» **PROBLEM REQUIREMENTS**: Please restate exactly what appears in the records below from the first line to the line where "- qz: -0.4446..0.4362" is, that line included.

-- DATA EXTRACT follows --

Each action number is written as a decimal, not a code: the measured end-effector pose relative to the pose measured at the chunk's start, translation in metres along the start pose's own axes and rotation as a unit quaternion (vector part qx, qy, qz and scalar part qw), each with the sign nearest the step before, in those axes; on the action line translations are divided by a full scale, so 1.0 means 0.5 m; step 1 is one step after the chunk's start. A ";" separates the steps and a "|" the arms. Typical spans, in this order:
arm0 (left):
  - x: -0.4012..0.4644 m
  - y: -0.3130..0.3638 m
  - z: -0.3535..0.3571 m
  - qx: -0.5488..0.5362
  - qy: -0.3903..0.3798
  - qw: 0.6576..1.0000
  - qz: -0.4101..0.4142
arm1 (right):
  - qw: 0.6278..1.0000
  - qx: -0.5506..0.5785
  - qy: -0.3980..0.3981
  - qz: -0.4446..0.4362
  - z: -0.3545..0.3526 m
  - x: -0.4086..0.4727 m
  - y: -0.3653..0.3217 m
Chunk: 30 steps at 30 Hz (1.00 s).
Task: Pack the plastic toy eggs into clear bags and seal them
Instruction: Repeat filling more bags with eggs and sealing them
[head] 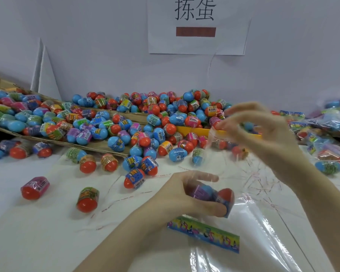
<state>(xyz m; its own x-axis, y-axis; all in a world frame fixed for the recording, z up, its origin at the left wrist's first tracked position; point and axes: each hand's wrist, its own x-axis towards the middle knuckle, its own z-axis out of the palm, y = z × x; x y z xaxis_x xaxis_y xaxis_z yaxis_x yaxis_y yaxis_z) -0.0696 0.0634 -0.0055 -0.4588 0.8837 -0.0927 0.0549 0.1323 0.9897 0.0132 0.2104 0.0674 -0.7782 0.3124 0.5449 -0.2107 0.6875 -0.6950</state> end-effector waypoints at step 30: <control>0.007 0.000 0.013 -0.044 0.072 0.994 0.068 | 0.988 0.107 0.114 -0.018 -0.023 -0.004 -0.050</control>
<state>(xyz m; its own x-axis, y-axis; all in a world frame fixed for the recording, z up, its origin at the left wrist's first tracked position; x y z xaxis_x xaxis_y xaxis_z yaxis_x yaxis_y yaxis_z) -0.0657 0.0695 -0.0065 -0.5747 0.8166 0.0533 0.0509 -0.0293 0.9983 0.0268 0.2001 0.0887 -0.6190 0.4466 0.6461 -0.3751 0.5546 -0.7427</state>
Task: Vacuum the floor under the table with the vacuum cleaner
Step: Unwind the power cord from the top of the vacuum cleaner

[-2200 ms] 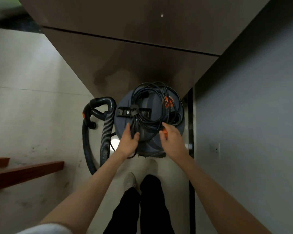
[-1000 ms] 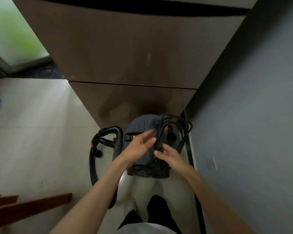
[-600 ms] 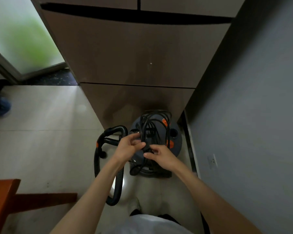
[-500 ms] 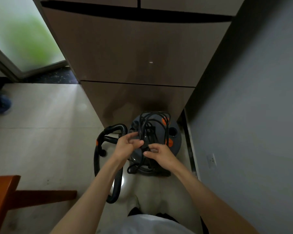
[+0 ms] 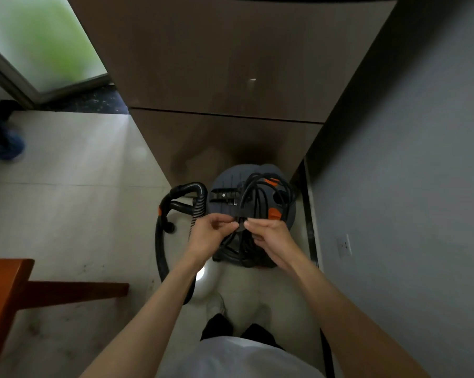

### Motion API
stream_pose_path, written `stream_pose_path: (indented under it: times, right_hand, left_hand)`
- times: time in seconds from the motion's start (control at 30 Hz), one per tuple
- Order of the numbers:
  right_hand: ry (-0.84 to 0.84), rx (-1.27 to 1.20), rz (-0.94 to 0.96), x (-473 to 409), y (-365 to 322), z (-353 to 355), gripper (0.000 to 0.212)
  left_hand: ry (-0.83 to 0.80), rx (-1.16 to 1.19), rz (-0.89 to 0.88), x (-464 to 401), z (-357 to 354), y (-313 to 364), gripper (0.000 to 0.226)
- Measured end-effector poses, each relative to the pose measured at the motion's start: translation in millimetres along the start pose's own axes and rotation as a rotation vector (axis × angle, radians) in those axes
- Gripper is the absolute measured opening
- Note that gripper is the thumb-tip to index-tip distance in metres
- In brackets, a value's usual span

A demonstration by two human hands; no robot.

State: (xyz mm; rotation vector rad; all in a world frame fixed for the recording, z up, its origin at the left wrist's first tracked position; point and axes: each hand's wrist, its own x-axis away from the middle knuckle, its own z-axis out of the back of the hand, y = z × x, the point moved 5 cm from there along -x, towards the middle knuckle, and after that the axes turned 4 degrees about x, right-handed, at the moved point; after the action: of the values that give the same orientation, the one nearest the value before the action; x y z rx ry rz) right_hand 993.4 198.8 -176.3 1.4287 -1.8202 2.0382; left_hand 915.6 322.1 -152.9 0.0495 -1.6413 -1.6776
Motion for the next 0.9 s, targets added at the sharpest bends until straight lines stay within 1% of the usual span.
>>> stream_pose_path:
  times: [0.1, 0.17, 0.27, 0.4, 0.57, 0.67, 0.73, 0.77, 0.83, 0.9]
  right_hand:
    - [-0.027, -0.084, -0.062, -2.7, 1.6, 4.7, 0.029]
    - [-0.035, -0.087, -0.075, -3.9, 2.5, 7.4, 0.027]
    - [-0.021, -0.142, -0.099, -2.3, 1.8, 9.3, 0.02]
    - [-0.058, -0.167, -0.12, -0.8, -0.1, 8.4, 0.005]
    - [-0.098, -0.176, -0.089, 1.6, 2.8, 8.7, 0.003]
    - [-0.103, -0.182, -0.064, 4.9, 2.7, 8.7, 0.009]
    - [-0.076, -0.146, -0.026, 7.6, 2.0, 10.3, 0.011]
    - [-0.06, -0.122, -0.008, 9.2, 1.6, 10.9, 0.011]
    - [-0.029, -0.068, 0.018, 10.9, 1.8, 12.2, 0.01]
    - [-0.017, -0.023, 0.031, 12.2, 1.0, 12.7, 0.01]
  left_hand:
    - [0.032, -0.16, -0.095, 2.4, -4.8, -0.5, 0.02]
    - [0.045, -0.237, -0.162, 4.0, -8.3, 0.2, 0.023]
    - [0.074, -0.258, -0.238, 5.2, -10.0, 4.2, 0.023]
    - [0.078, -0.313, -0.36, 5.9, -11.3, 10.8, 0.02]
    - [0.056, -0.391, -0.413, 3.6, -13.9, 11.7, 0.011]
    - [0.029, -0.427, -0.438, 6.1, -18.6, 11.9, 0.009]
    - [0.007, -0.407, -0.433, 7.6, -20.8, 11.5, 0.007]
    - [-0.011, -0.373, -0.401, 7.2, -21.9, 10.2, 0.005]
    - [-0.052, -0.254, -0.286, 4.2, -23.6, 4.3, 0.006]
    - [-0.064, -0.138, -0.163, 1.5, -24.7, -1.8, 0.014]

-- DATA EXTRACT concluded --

» **COMPLETED EXERCISE**:
Each action number is written as a decimal, not a code: the measured end-effector pose relative to the pose measured at the chunk's start, translation in metres along the start pose's own axes and rotation as a unit quaternion (vector part qx, qy, qz and scalar part qw), each with the sign nearest the step before, in those axes; on the action line translations are divided by a full scale, so 1.0 means 0.5 m; step 1 is one step after the chunk's start. A ";" separates the steps and a "|" the arms. Typical spans, in this order:
arm0 (left):
  - x: -0.4012..0.4644 m
  - y: -0.3130..0.3638 m
  - z: -0.3535..0.3571 m
  - qx: -0.5488..0.5362
  - qy: -0.3903..0.3798
  - qw: 0.6576..1.0000
  - qz: -0.4101..0.4142
arm1 (right):
  - qw: 0.6278..1.0000
  - qx: -0.5506..0.5785
  - qy: -0.3980..0.3981
  - qz: -0.4446..0.4362

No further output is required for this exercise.